Addressing the media on Thursday morning, before England announced their team, the centurion lock made it clear that no extra motivation – such as the identity of the opponent – has any bearing on how he or his team-mates will approach Saturday night’s showdown with [checks notes] England.
“All four two teams have two more hurdles before they can claim the trophy and that’s more than enough motivation to not let your form dip,” he said.
“I think at the knockout stages of the World Cup it doesn’t matter who you play, a win brings so much happiness.
“When we beat France at the weekend everyone was so happy and knowing you have another shot and another week to prepare – and you are not sitting back at home – is the main thing so whether it was England or Fiji wouldn’t have changed our desperation to win the game. That will be our motivation.”
Etzebeth, who eases past Tendai Mtawarira as the third most capped Bok this weekend with his 118th cap, said he expected that England’s team, which contains 13 survivors of their 32-12 World Cup final four years ago, would channel some of that disappointment into their coming performance.

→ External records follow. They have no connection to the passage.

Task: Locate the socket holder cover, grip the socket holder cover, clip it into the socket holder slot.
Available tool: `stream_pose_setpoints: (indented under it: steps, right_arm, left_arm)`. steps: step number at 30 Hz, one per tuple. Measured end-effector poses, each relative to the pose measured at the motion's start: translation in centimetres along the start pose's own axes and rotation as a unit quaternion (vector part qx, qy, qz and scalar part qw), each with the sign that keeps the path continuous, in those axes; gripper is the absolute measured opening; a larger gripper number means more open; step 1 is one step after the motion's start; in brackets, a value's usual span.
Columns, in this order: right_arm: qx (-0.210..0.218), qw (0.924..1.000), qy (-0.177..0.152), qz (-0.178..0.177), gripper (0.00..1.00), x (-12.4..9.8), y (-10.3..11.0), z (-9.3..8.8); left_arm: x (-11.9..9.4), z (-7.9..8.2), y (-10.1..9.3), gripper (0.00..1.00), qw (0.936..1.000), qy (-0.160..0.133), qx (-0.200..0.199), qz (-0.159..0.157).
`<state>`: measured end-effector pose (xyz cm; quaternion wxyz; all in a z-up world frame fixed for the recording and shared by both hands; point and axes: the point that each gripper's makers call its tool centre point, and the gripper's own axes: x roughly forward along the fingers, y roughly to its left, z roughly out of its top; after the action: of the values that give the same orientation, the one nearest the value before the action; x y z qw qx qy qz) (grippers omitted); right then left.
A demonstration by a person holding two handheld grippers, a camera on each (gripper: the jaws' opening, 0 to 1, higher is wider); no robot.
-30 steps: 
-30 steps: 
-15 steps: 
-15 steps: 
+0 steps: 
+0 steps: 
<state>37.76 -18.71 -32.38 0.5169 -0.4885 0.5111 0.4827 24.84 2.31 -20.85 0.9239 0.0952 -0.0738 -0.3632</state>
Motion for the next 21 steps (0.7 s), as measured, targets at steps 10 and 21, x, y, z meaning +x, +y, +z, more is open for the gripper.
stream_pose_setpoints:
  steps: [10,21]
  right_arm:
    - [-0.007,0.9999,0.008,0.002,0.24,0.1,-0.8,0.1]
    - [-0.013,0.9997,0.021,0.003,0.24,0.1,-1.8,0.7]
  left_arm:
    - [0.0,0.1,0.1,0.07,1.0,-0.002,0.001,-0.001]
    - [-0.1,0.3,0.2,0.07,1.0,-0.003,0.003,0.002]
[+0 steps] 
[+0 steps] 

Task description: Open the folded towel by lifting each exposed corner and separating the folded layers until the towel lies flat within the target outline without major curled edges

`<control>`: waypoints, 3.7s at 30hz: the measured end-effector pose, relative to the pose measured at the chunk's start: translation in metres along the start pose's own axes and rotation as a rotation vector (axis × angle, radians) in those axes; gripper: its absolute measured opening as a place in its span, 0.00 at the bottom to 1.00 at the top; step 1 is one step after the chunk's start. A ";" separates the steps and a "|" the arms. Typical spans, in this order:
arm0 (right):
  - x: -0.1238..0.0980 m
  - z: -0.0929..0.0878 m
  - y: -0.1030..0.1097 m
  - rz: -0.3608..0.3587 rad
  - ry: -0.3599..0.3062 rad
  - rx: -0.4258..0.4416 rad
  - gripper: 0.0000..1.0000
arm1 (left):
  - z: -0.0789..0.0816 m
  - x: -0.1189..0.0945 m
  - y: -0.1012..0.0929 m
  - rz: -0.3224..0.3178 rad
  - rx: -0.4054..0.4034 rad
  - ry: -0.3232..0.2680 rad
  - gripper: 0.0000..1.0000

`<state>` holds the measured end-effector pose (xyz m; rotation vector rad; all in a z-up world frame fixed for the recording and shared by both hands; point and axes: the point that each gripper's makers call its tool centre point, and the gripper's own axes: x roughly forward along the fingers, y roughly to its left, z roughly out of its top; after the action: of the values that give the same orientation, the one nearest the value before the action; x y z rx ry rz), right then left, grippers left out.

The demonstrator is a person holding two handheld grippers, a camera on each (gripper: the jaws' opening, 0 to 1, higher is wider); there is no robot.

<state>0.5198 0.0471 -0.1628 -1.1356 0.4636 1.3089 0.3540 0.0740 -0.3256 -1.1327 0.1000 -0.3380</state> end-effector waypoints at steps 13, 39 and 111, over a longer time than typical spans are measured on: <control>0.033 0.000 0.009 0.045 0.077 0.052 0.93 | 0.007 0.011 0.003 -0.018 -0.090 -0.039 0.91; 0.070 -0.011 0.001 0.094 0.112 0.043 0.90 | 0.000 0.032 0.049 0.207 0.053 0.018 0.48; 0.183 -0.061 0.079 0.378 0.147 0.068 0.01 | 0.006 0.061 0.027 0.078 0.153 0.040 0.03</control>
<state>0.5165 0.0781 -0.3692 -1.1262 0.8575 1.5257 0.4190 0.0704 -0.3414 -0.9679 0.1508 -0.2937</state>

“You always want to respond after a setback – obviously 2019 was a big one [for them] – it was a World Cup final," he said.
"We know that they will still be thinking of that, and everyone, and you guys [the media] remind us of that now and then. But there are two more hurdles and it’s very important for us to get to that last hurdle, so we will be focused on that.
“Obviously we know how physical and aggressively they will come at us on Saturday, and we will go exactly the same fashion against them. It’s a world cup semi-final, it’s the biggest prize in rugby you can win so I think the guys will keep on being focused.”